Instructions for the task: When you reach the line in the data below that contains "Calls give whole", please start repeating lines exactly, and stop after the line that contains "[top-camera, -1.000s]", repeating nothing else.

Supplied material:
------------------------------------------------------------

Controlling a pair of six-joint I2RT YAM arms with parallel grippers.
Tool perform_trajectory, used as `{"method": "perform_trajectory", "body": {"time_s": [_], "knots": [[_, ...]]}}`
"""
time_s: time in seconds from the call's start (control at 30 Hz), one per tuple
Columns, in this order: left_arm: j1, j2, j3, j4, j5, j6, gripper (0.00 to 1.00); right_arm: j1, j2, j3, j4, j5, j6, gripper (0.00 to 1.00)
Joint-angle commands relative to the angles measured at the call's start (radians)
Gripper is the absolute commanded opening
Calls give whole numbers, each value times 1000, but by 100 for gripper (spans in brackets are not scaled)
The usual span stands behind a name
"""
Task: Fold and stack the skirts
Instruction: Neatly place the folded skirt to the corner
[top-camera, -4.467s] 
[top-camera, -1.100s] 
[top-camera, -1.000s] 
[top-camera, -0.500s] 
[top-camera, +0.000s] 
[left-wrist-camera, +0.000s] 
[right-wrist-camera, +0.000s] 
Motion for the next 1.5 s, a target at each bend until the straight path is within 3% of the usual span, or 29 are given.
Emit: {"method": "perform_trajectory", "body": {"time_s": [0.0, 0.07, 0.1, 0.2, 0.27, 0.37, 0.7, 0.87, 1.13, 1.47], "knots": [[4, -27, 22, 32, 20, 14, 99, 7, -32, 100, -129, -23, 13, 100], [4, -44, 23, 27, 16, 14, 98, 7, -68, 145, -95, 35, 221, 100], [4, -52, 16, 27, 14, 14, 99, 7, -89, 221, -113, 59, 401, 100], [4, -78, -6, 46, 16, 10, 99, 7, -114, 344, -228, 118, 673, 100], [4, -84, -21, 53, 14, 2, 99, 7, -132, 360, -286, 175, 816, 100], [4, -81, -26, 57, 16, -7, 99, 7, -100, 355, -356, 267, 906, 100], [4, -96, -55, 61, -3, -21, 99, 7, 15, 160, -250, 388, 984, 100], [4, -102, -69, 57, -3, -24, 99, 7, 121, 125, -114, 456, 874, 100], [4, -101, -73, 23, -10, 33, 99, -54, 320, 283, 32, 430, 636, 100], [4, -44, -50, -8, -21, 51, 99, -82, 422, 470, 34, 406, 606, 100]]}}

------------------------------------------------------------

Exercise output:
Calls give whole numbers, each value times 1000, but by 100 for gripper (spans in brackets are not scaled)
The usual span stands behind a name
"""
Task: Fold and stack the skirts
Instruction: Neatly place the folded skirt to the corner
[top-camera, -4.467s] 
[top-camera, -1.100s] 
[top-camera, -1.000s] 

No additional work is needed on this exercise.